Bu başlıkta ilkyazım Aralık 2011'de yayınlanmıştı. İzlerin karışmasından dertlenmiştim.

At iziyle it izinin karıştırılmasına milletimiz eskiden beri alışıktır. At-avrat-silah üçlemesinin hatırına bozkurt izinin at izine karıştırılmasını da hoş görelim. İyi de, it iziyle bozkurt izinin karıştırılmasını nasıl hazmedeceğiz? İt ittir kurtta kurt, fıtrata aykırı bir kere.

Zor dostum gerçekten çok zor...

Sayın Cumhurbaşkanı da "... şu var ki at izi, it izine karışmış vaziyette..." diyerek emin olduğu bazılarının da FETÖ suçlamasına muhatap kılındığından şikayetçi olmuştur. Artı, bunlarla ilgilenilmesini istemiştir.

Çok yerinde ve hakça bir yaklaşım.
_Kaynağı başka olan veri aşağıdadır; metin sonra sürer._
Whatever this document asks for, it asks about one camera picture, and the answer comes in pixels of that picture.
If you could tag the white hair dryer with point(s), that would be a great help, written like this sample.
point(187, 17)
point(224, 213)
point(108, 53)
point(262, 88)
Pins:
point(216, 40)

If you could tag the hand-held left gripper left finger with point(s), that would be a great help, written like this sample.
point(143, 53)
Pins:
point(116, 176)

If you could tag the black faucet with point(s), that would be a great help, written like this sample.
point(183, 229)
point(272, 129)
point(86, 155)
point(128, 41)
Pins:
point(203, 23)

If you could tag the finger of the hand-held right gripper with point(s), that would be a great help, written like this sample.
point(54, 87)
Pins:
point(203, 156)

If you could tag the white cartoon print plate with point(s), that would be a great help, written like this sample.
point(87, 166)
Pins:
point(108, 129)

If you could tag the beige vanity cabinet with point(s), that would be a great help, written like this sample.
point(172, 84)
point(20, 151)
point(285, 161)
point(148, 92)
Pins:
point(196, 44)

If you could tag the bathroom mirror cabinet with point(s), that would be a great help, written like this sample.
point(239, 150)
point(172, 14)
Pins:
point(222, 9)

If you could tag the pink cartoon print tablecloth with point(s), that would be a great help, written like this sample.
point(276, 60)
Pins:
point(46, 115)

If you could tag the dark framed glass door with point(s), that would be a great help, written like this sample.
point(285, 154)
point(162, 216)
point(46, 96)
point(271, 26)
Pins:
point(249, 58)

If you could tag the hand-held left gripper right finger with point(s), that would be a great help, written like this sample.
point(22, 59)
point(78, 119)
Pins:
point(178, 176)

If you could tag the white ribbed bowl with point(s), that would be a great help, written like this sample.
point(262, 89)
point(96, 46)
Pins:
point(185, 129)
Ancak Sayın Cumhurbaşkanının emin oldukları muhtemelen böylece kurtulabilecekken, bizlerin emin olduklarıyla kim ilgilenecek? Onların hali ne olacak?

Sahi bu ne iştir?

1960 ihtilali olur, Başbuğ sürgüne gönderilir ama Menderes’in idamındaki paya ilişkin atılan iftira halen hayasızca kullanılır.

12 Mart olur, ülkücüler “faşo(!)” muamelesiyle sıkıntılar yaşar.

12 Eylül olur ülkücüler idam edilir, çilehanelerde ömür tüketir, bazıları 50’sinden sonra çoluk-çocuğa karışabilir, iş ararken sicilleri dur der ama nemayı hep başkaları toplar.

Hükümetler değişir, ilk iş ülkücü bürokratlar görevden alınır veya süründürülür. Alnı secde görüyor diye birileri korunur kollanır, ülkücülerden alnı secde görenler ise ellerinde imanometre varmışçasına üç maymun paradoksunda görmezden gelinir.

FETÖ darbe yapmaya kalkar ülkücüler sokağa çıkar, can verir ama sonra mağduriyetler silsilesini yine onlar yaşar.

Darbe gecesi MHP Genel Başkanı Sayın Devlet Bahçeli, devletimizin ve milletimizin yanındayız, tehlikeyi def için en öndeyiz der ve meydanların rengi değişir. Sonrasında boşalan koltuklara atamalar yapılırken ülkücüler yine unutulur.

Şimdiki FETÖ, eskiden cemaat etkinken, eğitimleriyle ve tecrübeleriyle uyuşmayan kurumlarda hep en tepelerde dolaşanlardan halen görevdekilere bir şey sorulmazken, bozkurt izi it iziyle karıştırılır ve ülkücüler tasfiye edilir.

Ülkücülük ne zor(!) işmiş.

Savaşta sen ölürsün, barışta sen dayak yersin, Arasat’ta halin dahi sorulmaz.

Diyarbakır’da, Ortaokulun başlarında bize ülkücülüğü anlatan Tufan Danışkan Öğretmenimizle halen görüşürüz. 15 Temmuz ihaneti sonrası da birkaç kez görüştük. Son görüşmemizde ironiyle “Hocam başımıza ne iş açmışsın? diye sordum. Sonrasında hemen ilave ettim, “hocam iyi ki bizim okulumuza gelmişsin ve iyi ki bize vatan sevdasını, millet aşkını anlatmışsın. Rabbim Başbuğumuza rahmet eylesin, size de hayırlı ömür versin.”

Sahi bu iş ne iş?

Biz ülkücüler; Tek başına iktidarın özlemiyle, sürekli ötekileştirilmenin acısıyla, taş medreselerdeki anıların avuntusuyla, yeterince birbirini sevememenin ayıbıyla ve her ihtilalde yiyeceğimiz darbeyle ömürlerimizi tüketecek gibiyiz. Ahirimiz iyi olur inşallah.

Beyler şunu kabul edin artık. Ülkücü vatanı ve milleti için ölür ama ihanete harç koymaz, kula kulluk yapmaz ve gerçek ülkücüden Fetöcü-Metöcü olmaz.

Es-selam olsun, ves-selam olsun, has-kelam olsun önce ülkem diyenlere.